As a parent, I try and spend time with my kids, give them positive attention, feed them well, send them to bed on time, ensure they get plenty of exercise and fresh air and spend time in natural environments, limit TV and teach them values which I consider important. It's hard work, sometimes boring, unpaid of course, which is probably why a lot of parents would rather stick them in front of a TV or computer. Plus society has devalued the role of motherhood, so that you almost feel lazy for not working outside the home. But society begins in the home, the values you need to be a good member of the community are taught and modelled in the home, just as social skills and table manners are picked up during family meal times and conversations. We need to concentrate on the next generation of young families and make sure that these kids are being taught more humanitarian skills. As Sue Palmer predicted in 2006 'Children are our most significant investment for the future, and the toxic cocktail is already undermining the social, emotional and intellectual development of an unacceptable number.
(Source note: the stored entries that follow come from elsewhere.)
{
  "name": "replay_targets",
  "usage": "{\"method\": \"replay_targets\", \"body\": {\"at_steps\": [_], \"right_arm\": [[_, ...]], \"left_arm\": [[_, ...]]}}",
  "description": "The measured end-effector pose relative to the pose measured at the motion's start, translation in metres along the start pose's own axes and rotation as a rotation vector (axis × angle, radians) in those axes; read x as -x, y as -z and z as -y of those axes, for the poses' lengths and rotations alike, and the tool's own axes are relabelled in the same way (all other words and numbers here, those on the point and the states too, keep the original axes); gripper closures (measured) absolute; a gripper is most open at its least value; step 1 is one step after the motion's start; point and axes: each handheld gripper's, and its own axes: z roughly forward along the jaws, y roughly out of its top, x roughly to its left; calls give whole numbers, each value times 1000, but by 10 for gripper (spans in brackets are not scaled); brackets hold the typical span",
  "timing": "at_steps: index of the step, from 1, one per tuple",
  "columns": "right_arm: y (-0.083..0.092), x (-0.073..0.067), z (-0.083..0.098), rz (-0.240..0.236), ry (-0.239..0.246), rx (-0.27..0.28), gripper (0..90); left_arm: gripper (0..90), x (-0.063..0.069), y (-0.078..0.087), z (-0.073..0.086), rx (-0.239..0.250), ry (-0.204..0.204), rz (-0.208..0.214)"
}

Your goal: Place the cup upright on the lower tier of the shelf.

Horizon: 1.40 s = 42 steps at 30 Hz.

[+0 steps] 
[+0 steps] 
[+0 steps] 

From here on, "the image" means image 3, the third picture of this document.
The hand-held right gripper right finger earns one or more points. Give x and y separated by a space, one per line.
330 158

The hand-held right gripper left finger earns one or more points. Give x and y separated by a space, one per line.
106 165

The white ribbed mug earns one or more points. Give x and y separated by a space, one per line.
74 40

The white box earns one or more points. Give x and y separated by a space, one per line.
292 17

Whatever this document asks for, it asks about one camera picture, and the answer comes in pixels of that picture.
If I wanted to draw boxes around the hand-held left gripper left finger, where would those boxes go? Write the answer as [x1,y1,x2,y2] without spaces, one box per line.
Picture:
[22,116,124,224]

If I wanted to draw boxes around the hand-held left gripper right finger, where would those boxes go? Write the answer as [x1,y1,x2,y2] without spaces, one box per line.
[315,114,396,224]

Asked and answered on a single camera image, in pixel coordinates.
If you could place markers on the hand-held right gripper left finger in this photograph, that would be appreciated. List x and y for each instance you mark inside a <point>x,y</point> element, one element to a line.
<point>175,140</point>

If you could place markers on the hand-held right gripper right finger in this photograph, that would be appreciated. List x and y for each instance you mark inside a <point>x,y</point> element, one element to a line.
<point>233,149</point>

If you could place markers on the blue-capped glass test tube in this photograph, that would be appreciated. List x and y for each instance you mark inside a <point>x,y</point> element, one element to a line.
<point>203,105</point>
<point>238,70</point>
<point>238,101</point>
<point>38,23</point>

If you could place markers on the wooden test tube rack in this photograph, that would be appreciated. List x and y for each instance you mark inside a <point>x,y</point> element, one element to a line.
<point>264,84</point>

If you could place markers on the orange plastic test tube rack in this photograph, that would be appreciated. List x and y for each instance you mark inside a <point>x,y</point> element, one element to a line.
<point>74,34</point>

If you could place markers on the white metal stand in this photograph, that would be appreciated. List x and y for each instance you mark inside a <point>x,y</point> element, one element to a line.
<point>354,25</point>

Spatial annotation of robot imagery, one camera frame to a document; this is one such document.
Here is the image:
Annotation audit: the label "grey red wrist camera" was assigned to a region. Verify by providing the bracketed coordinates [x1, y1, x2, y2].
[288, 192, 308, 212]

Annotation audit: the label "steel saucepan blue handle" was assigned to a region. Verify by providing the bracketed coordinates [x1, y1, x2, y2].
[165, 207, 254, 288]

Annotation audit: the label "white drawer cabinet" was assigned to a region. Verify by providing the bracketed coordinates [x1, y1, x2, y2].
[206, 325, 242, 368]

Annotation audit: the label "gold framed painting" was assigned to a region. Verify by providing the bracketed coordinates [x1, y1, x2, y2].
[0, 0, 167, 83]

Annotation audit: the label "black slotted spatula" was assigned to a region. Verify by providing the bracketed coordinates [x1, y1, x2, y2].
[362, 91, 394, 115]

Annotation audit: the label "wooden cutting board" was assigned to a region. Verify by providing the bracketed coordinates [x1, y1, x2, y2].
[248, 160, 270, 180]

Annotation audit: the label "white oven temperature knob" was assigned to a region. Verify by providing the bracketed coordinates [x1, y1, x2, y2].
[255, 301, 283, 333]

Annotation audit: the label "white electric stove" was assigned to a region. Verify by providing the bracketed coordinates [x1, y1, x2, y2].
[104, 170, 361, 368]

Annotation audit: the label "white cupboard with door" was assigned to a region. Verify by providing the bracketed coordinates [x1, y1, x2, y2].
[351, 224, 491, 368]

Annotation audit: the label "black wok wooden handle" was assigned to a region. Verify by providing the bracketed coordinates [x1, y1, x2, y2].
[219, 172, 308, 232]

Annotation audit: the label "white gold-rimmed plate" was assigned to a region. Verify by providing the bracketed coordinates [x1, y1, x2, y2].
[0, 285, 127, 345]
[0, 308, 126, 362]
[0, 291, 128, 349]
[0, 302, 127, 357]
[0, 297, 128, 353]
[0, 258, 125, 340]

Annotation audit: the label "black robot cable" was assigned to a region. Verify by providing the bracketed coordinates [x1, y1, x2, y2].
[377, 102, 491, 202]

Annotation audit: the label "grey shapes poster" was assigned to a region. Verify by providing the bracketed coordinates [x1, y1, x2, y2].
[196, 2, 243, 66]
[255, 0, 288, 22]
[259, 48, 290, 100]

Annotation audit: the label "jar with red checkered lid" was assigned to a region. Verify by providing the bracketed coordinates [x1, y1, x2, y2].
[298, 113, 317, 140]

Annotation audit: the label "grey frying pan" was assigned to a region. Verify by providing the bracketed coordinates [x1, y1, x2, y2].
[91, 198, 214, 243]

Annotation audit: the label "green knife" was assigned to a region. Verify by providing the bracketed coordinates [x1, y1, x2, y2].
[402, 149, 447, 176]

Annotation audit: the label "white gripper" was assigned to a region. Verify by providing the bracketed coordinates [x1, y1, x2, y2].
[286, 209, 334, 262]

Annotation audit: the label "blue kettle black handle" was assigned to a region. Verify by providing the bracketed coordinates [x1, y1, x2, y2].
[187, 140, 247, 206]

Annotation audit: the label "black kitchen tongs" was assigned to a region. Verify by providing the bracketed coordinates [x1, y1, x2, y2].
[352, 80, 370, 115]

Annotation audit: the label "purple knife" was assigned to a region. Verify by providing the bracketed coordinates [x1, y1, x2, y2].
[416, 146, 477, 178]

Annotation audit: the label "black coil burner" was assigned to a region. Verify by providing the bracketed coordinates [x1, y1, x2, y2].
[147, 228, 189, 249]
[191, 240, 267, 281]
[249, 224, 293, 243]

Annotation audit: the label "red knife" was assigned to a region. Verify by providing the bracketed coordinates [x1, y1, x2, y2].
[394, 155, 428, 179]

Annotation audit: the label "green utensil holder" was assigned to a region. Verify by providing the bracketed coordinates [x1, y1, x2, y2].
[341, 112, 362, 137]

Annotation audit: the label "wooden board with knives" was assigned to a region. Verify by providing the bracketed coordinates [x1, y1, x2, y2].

Even if your own offspring have escaped unscathed, the world they're growing up in is full of others who've been less fortunate. As more children become distractable, impulsive and lacking in empathy, antisocial behaviour will increase. If toxic childhood syndrome is not stemmed, it will pose an increasing threat to social cohesion.'


  1. I agree with all of what you say. It saddens me to the core, when I look into the faces of these young feral children my heart reaches out to them.

    I often think that the time for none return from the edge is coming. There are so many signs which are being ignored by all of Government, social leaders regards of which party, religion or race.

    I often feel that many of the films you mentioned along with the film that struck deep into my soul, Mad Max will one day become our reality.

    Keep safe

  2. Yes Jean, I'd forgotten about Mad Max! The only glimmer of hope I've seen is the coming together of communities and like minded people on the streets and on social networks to condemn the violence and support the authorities. Maybe the public backlash will fuel change.

  3. It was not pointed that that many parents could be both out working late and long hours in order to survive with the cost of living, in the old days, women stayed at home and the men were the bread earners. It's people like Sue Ferral by the sounds of it, type cast many. I am a single mother of three, one of which has ADHD, I have my own business, yes have been caught up in the ficious cirlce of the benefit system, but that doesn't allow my children to think that they can go around and loot and act and be like criminals. I'm not young mum, never was, not a drug addict or an alcoholic.
    It seems its always the working class that get blamed for acts of violence, and stero-typed so typically when things like this kick off.
    I am appalled by our country and what has just occurred, but think this is down to the nanny state that we live in, how soft we are now on everything. Just my personal opinion.

  4. Hi Tania, no I didn't mention that, as I don't want to associate working parents and parental neglect, as many parents have excellent childcare arrangements, but Sue Palmer, among other writers, does talk about long hours in nursery not being ideal for young children. It is difficult when parents have to work, I'm lucky I can stay home, but we have had to make big sacrifices, which many of my friends and acquaintances seem reluctant to make. You should read Sue's book, she has an interesting chapter on the rise of learning disabilities in our society. I don't think she's judging or sterotyping about class,and I know many children from affluent middle class families who have the same behaviours,but we have to be honest with ourselves about what the causes are. Without doubt most families now need two incomes to survive, the cost of living is ridiculous and it must be a real struggle when you are a single parent. I think it is down to parental strength and discipline, whatever class you're in. I agree we are too soft, I'm in favour of National Service instead of community service, teach them discipline and new skills!